Nutrition Information
Yield
4Serving Size
1Amount Per Serving Calories 162Total Fat 12gSaturated Fat 2gTrans Fat 0gUnsaturated Fat 9gCholesterol 0mgSodium 343mgCarbohydrates 6gFiber 1gSugar 1gProtein 11g
The recipes and nutritional information on Yum Tonight are for informational purposes only. Always consult a healthcare provider for personalized dietary advice.
Ingredients Notes
Firm tofu is the chewy base—14 oz (40g protein, 20g fat, 350 kcal) crisps well and holds flavor. Cornstarch ensures crunch—2 tbsp (16g carbs, 60 kcal) keeps it light and crisp. Olive oil aids browning—1 tbsp (14g fat, 120 kcal) complements the pesto. Pesto brings vibrancy—2 tbsp (10g fat, 120 kcal) basil, garlic, and nutty (use vegan pesto for plant-based). Salt enhances taste—½ tsp (negligible macros) lifts the flavors. Garlic powder adds depth—½ tsp (negligible macros) warm and savory. Black pepper adds a kick—¼ tsp (negligible macros) balances it out.
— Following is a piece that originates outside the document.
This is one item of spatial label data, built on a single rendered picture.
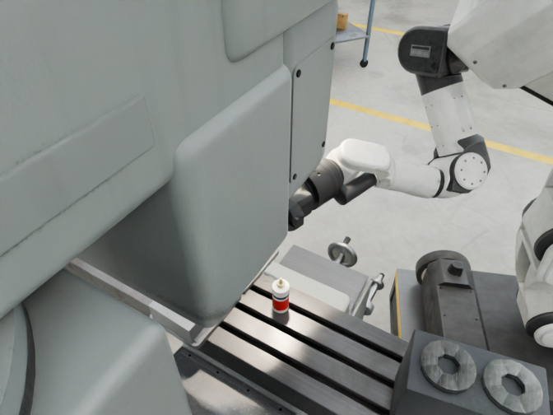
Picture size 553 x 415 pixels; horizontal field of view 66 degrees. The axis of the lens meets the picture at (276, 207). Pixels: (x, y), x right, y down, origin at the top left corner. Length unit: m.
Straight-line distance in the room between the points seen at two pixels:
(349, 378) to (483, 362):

Variations and Substitutions
Swap firm tofu for extra-firm or tempeh—extra-firm (42g protein, 22g fat), tempeh (18g protein per 100g), denser or nuttier. Use arrowroot or flour instead of cornstarch—2 tbsp (16g carbs), lighter or thicker crunch. Sub olive oil with avocado oil or skip—avocado (14g fat), oil-free (zero fat), richer or leaner. Replace pesto with sun-dried tomato pesto or olive tapenade—2 tbsp (10g fat), different savory profiles. Add nutritional yeast or Parmesan—1 tbsp (3g protein or 4g fat), for cheesy flavor. Use fresh herbs or dried oregano—1 tbsp fresh or ½ tsp dried (negligible macros), brighter or specific notes. Sub black pepper with red pepper flakes—¼ tsp (negligible macros), for heat.
Storage Options
Store in an airtight container in the fridge for up to 4 days—crispness fades; reheat to revive! Reheat in the air fryer at 375°F for 5-7 minutes, or microwave for 1-2 minutes—add a drizzle of oil if dry; apply fresh pesto after reheating. Freeze for up to 2 months—freeze uncoated, thaw, then coat and air fry; pesto-coated tofu softens if frozen.